Git Commit Illustrated: Simplicity Revealed by a Complex Exercise for Simplest Git Task

| Comments

In this post I will try to explain the underlying commands and to a level the internal working of the git system involved when making a ‘commit’.
This post is actually the by-product of my research for another post about git (.git/ actually). I was so much astonished by the amount of myths about complexity of git system removed from my mind, that I decided to make it the today’s post itself. To me the git system appears much simple now than yesterday.

Commit

Commit is the central piece of the git system. The git world is simply a collection of commit objects, each of which hold a tree, which hold references to other trees and blobs. The branches, the tags, the HEAD are just fancy aliases for commits (more on these in some other post (next may be)).
A commit is basically the snapshot of present working tree. I will spare the details for a future post (it’s worth it).
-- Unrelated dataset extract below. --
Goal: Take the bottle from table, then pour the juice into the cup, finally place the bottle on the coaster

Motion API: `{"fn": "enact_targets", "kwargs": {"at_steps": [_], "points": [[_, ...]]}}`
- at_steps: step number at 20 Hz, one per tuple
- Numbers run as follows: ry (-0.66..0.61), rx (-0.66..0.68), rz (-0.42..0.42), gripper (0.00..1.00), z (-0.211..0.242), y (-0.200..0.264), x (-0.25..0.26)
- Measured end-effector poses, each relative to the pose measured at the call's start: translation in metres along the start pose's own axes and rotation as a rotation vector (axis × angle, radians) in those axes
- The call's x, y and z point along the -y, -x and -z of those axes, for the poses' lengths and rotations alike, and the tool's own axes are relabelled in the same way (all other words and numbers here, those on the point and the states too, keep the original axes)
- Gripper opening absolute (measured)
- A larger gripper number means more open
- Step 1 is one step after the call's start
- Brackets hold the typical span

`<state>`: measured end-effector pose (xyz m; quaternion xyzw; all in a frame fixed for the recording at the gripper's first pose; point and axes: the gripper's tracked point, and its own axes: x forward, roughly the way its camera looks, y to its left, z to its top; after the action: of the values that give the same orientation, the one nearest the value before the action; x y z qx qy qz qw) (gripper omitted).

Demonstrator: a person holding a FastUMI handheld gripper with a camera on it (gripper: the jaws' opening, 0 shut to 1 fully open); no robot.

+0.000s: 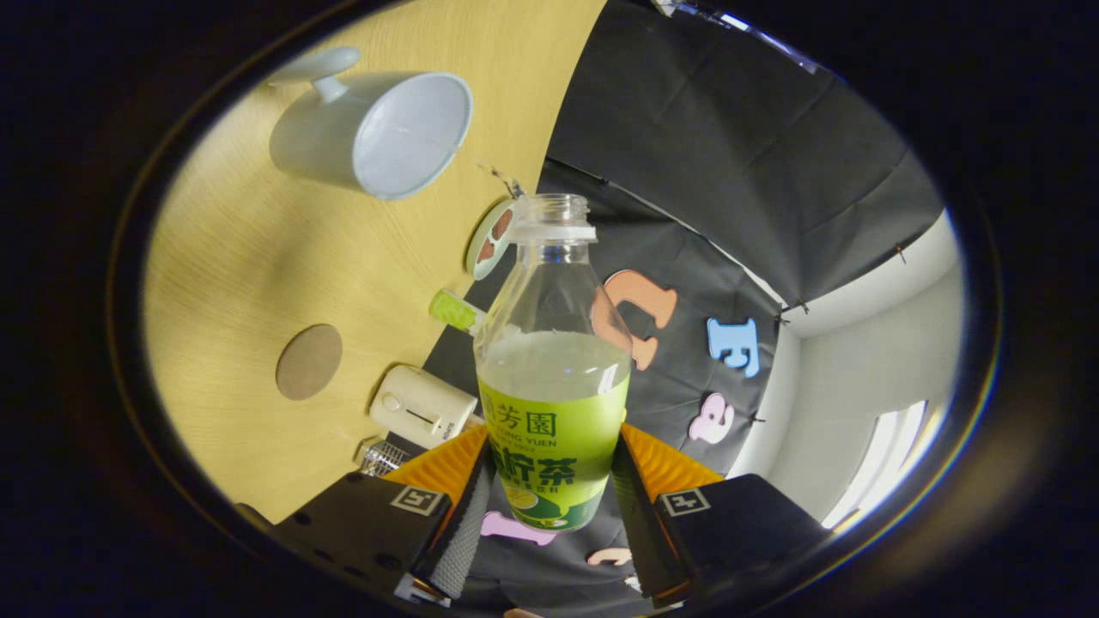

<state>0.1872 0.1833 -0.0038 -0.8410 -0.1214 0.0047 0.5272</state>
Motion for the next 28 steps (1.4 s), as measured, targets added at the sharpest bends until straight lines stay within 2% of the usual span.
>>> {"fn": "enact_targets", "kwargs": {"at_steps": [16,24,28], "points": [[0.057,0.024,0.054,0.77,-0.01,0.001,0.017],[0.015,0.018,0.053,0.77,-0.009,0.002,0.019],[-0.066,0.012,0.015,0.77,-0.006,0.001,0.013]]}}
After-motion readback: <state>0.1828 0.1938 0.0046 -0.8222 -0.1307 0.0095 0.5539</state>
Let’s now discuss what this post is about. Revealing the secrets involved in every git users ritual of ‘commit’ing, and performing a commit manually.

This should reveal quite some details about the internal working of git (no you don’t need to run away, it’s not that deep).

You might already know the concepts, but knowing sex and having sex are kind of different things.

Ok! Let’s start the exercise for manual commit.

First we need to create an empty directory, call it ‘work’. And some simple file in it.
=> mkdir work
=> echo “Hello world!” > hello_world
Initiate a git repo in it and add the ‘hello_world’ file
=> git init
We will keep an eye on the changes that happen in the ‘.git’ repo throughout our exercise. For now check out what’s saved in the HEAD.
=> cat .git/HEAD
=> ref: refs/heads/master
As HEAD is basically just a reference to the commit which represents the current commit associated with the working tree. So one might guess .git/refs/heads/master would point to the tip of a branch. Let’s check it
=> ls .git/refs/heads/master
=>
=> git branch
=>
There is nothing in there. Since we have not committed any commits yet, there are no branches (since branches are merely named commits which happen to have multiple child commits).
If you are feeling adventurous, you can try ‘git log’.
=> git log
=> fatal: bad default revision ‘HEAD’
Let’s now add our file to the staging area
=> git add hello_world
Staging area is the middle system which keeps our content after ‘git add’ and before ‘git commit’
 A blob is the git’s representation of a file. It’s not actually a file, but just the content. A blob do not have any name or other metadata. It’s referenced in trees which contain metadata for blobs.
Tree is the object which stores references to other trees and blobs as leaf nodes.
This command converted content of ‘hello_world’ file into a blob and placed it in the index (aka staging area). A ‘blob’ is how our content is represented in git. You can check the .git dir, a new file ‘index’ is created. This file contain the references to all blobs and trees which get added to our staging area.
=> ls .git
=> branches  config  description  HEAD  hooks *index*  info  objects  refs
At this point we would generally just ‘commit’ the ‘index’, but not this time. The ‘git commit’ command hides many details and is a great convenience. You’ll value it after this exercise.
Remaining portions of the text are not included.